BIOGRAPHY
Born in Baltimore, Maryland, Bradford Morrow grew up in Denver, Colorado, and has lived or worked in a variety of places. As a teenager, he traveled through rural Honduras as a member of the Amigos de las Americas program, serving as a medical volunteer in the summer of 1967. The following year he was awarded an American Field Service scholarship to finish his last year of high school as a foreign exchange student at a Liceo Scientifico in Cuneo, Italy. In 1973, he took time off from studying at the University of Colorado to live in Paris for a year. After doing graduate work at Yale University, he moved to Santa Barbara, California where he worked as a bookseller until relocating to New York City in 1981, where he founded the literary journal Conjunctions and began writing novels.
Morrow joined the faculty at Bard College in 1990, where he is a professor of literature and Bard Center Fellow. That same year, Bard began publishing Conjunctions, which Morrow continues to edit. He has taught creative writing at Brown, Columbia, and Princeton Universities, as well as the Naropa Institute. He was the Chairman of the PEN American Center Forums Committee from 1996–2000, and he served on the board of trustees of the PEN American Center from 1998–2002. He has also served as the literary executor of the Kenneth Rexroth Estate since Rexroth’s death in 1982.

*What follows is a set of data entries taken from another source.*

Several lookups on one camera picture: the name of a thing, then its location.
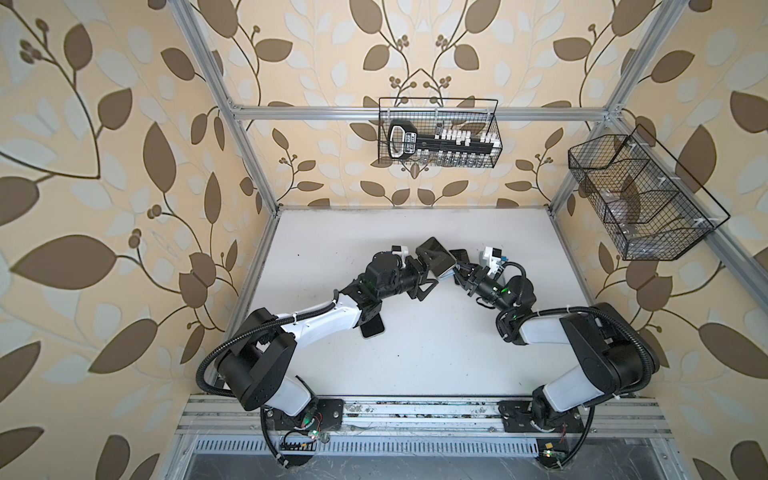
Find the metal grille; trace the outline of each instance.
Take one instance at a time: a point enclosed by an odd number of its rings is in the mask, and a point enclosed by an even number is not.
[[[380,98],[379,164],[493,168],[503,148],[497,104],[475,98]]]
[[[647,131],[603,135],[568,150],[568,167],[624,260],[675,260],[730,215]],[[658,145],[676,162],[667,172],[646,148]],[[700,192],[718,207],[706,214],[685,193]]]

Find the cable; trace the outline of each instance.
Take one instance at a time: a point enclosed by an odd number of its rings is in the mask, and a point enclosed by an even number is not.
[[[326,306],[320,307],[319,309],[312,310],[310,312],[300,313],[295,317],[292,314],[290,316],[285,316],[283,318],[275,319],[271,322],[267,322],[267,323],[264,323],[263,325],[259,325],[256,328],[247,330],[246,332],[243,332],[238,336],[234,336],[231,339],[227,340],[226,342],[222,343],[221,345],[216,347],[211,353],[209,353],[208,356],[205,357],[202,362],[200,362],[200,366],[197,367],[197,372],[195,373],[195,382],[197,383],[197,386],[200,388],[200,390],[203,390],[205,393],[210,393],[211,395],[234,397],[235,395],[234,393],[232,393],[231,390],[217,388],[205,381],[205,370],[216,359],[216,357],[221,355],[224,351],[226,351],[229,347],[231,347],[235,343],[238,343],[241,340],[250,338],[254,333],[263,332],[265,330],[273,329],[278,326],[287,325],[289,323],[294,323],[294,322],[300,322],[302,320],[310,319],[315,316],[328,313],[334,308],[336,308],[336,304],[338,303],[338,301],[339,301],[339,291],[334,290],[333,301]]]

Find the leaf patterned wallpaper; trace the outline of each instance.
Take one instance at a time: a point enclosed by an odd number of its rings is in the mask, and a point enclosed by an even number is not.
[[[0,477],[150,478],[256,252],[163,7],[0,0]]]
[[[691,0],[627,110],[679,155],[768,266],[768,4]],[[614,305],[663,368],[647,393],[703,480],[768,478],[768,315],[700,243],[674,262],[624,262],[583,192],[560,213],[598,300]]]

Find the white table surface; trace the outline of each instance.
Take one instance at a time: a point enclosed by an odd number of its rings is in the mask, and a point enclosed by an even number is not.
[[[433,236],[448,250],[465,248],[473,262],[484,246],[500,247],[527,270],[534,310],[585,304],[544,210],[287,210],[250,309],[288,313],[330,300],[375,253],[406,245],[415,256]],[[502,396],[530,395],[577,365],[567,345],[504,342],[496,314],[447,279],[423,302],[383,300],[383,334],[328,336],[297,351],[289,372],[318,395]]]

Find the wire mesh basket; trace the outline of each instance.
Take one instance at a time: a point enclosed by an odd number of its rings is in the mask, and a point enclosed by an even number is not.
[[[503,148],[497,105],[497,100],[481,98],[382,97],[379,162],[493,168]]]
[[[674,172],[657,163],[652,147],[670,158]],[[676,260],[730,218],[642,125],[572,147],[568,168],[624,260]]]

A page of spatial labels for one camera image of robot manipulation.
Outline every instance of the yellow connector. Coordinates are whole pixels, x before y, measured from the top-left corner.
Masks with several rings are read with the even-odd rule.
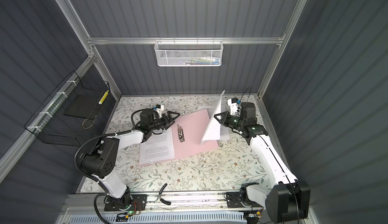
[[[103,97],[100,99],[100,101],[98,102],[99,105],[102,105],[102,103],[104,102],[104,100],[106,99],[106,96],[108,96],[108,93],[109,93],[109,90],[107,90]]]

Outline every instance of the table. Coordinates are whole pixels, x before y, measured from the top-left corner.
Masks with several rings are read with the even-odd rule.
[[[222,104],[232,97],[240,99],[241,96],[224,95]],[[242,101],[247,99],[248,96],[244,96]],[[130,115],[135,110],[159,104],[164,105],[165,110],[185,115],[198,110],[198,106],[213,106],[217,100],[216,95],[122,97],[109,122],[107,133],[131,129]],[[258,123],[264,125],[255,98],[251,96],[249,102],[255,103]],[[139,120],[138,114],[134,119],[135,122]],[[159,191],[165,183],[168,184],[165,191],[231,190],[251,182],[269,185],[266,169],[244,138],[230,130],[230,139],[218,141],[218,145],[219,148],[214,151],[140,167],[139,145],[136,144],[119,150],[114,170],[132,192]],[[86,178],[80,192],[103,192],[103,189]]]

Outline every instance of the black wire basket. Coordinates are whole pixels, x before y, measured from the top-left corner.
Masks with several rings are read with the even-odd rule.
[[[104,130],[98,118],[110,93],[109,83],[78,76],[66,83],[69,86],[56,93],[47,110],[37,111],[24,128],[46,144],[80,146]]]

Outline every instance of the white mesh basket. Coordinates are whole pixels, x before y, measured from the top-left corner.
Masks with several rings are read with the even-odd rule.
[[[158,66],[220,66],[224,45],[155,42]]]

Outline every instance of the gray wall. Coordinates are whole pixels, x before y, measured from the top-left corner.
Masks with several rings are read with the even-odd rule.
[[[225,45],[221,66],[161,67],[153,45],[97,45],[123,95],[257,92],[276,45]]]
[[[296,0],[71,0],[91,37],[278,37]],[[220,67],[159,67],[151,45],[97,45],[123,95],[257,92],[275,45],[225,45]]]
[[[388,0],[309,0],[264,95],[321,223],[386,223]]]
[[[71,0],[91,37],[276,37],[296,0]]]
[[[55,0],[0,0],[0,156],[87,54]]]
[[[0,156],[87,54],[55,0],[0,0]],[[88,75],[100,79],[94,66]],[[110,95],[105,102],[114,99]],[[112,109],[101,110],[105,124]],[[35,140],[0,184],[1,223],[54,223],[81,180],[76,148]]]

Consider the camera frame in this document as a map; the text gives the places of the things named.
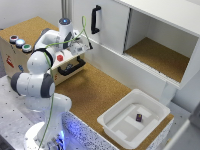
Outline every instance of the cork surface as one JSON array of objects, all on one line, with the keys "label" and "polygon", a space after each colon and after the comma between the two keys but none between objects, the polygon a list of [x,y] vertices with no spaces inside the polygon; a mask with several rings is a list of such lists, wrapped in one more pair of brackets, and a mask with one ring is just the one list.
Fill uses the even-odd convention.
[{"label": "cork surface", "polygon": [[40,17],[35,17],[30,20],[21,22],[17,25],[8,27],[0,31],[0,36],[9,42],[9,38],[12,35],[17,35],[20,39],[24,39],[26,44],[30,44],[32,47],[39,38],[42,30],[50,28],[52,30],[58,30],[58,28],[49,22],[43,20]]},{"label": "cork surface", "polygon": [[[45,28],[58,30],[57,27],[40,17],[36,17],[0,31],[0,36],[9,42],[9,37],[11,35],[18,35],[19,38],[24,39],[27,44],[33,46],[40,36],[41,31]],[[131,89],[88,63],[82,71],[56,87],[56,93],[71,98],[73,103],[71,111],[75,115],[119,149],[123,148],[104,133],[102,126],[97,122],[97,118],[129,92],[131,92]],[[147,148],[172,118],[172,115],[166,117],[137,150],[144,150]]]},{"label": "cork surface", "polygon": [[[70,97],[70,111],[123,150],[105,134],[97,118],[131,92],[131,89],[87,63],[82,71],[58,85],[56,92]],[[168,115],[136,150],[146,149],[172,119],[173,115]]]},{"label": "cork surface", "polygon": [[142,41],[125,51],[125,53],[178,82],[181,82],[190,60],[188,57],[149,38],[144,38]]}]

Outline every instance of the black door handle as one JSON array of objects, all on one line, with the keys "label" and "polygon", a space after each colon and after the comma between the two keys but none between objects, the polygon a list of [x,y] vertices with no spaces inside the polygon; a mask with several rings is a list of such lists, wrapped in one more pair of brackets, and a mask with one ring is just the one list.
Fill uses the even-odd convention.
[{"label": "black door handle", "polygon": [[67,70],[62,70],[61,67],[58,67],[58,72],[63,76],[67,76],[86,64],[86,62],[83,59],[81,59],[80,56],[77,57],[77,61],[79,62],[78,65]]},{"label": "black door handle", "polygon": [[92,34],[98,33],[100,30],[96,28],[96,12],[101,10],[101,7],[96,5],[96,8],[92,10],[92,24],[91,24],[91,30]]}]

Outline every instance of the white wall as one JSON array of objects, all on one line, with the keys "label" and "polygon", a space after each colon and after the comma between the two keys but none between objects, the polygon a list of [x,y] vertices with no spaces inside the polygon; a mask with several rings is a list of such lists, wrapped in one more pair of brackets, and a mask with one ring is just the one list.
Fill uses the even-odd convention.
[{"label": "white wall", "polygon": [[39,16],[57,26],[61,0],[0,0],[0,28]]},{"label": "white wall", "polygon": [[173,102],[189,112],[195,109],[200,102],[200,71],[183,89],[177,91]]}]

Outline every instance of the red button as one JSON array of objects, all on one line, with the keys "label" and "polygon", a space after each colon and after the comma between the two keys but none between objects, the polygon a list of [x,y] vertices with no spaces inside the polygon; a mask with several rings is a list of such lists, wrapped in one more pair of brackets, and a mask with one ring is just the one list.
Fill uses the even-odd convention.
[{"label": "red button", "polygon": [[63,61],[63,56],[62,56],[62,55],[58,55],[58,56],[57,56],[57,60],[58,60],[58,61]]}]

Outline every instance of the white robotic arm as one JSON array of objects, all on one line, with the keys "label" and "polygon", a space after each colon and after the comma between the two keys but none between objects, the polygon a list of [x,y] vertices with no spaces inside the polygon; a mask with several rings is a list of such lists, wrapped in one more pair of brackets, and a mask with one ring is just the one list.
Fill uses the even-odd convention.
[{"label": "white robotic arm", "polygon": [[[70,110],[72,105],[70,98],[55,93],[51,121],[48,124],[51,97],[55,91],[55,84],[51,75],[46,72],[54,64],[56,52],[66,48],[70,49],[72,55],[80,55],[86,52],[86,47],[83,44],[74,42],[73,38],[77,37],[76,35],[78,35],[77,31],[73,32],[72,23],[67,18],[59,20],[59,32],[50,29],[43,30],[27,62],[29,73],[16,73],[11,79],[12,89],[18,94],[26,96],[27,108],[45,111],[45,124],[37,133],[37,137],[33,139],[33,141],[43,141],[43,149],[50,148],[47,146],[49,142],[54,141],[55,143],[57,135],[60,135],[62,131],[61,114]],[[35,145],[32,146],[39,147],[39,143],[35,142]]]}]

His writing and editorial work have garnered Morrow numerous awards and honors, including a Guggenheim Fellowship in fiction, O. Henry and Pushcart prizes for his short stories, an Academy Award in Literature from the American Academy of Arts and Letters, and the PEN/Nora Magid Award and CLMP's Lord Nose Award for excellence in editing a literary journal. His novel Trinity Fields was a Los Angeles Times Book Award finalist, and The Almanac Branch was a finalist for the PEN/Faulkner Award. The New York Times named The Forger's Daughter a "Ten Best Crime Novels of 2020" selection. His tenth novel, The Forger’s Requiem, comes out with Grove Atlantic in January 2025. The final book in his Forger’s Trilogy, which includes The Forgers and The Forger’s Daughter, took him ten years to complete. He is currently at work on a new novel about birds and completing a short story collection, tentatively titled Walkers. He divides his time between New York City and upstate New York.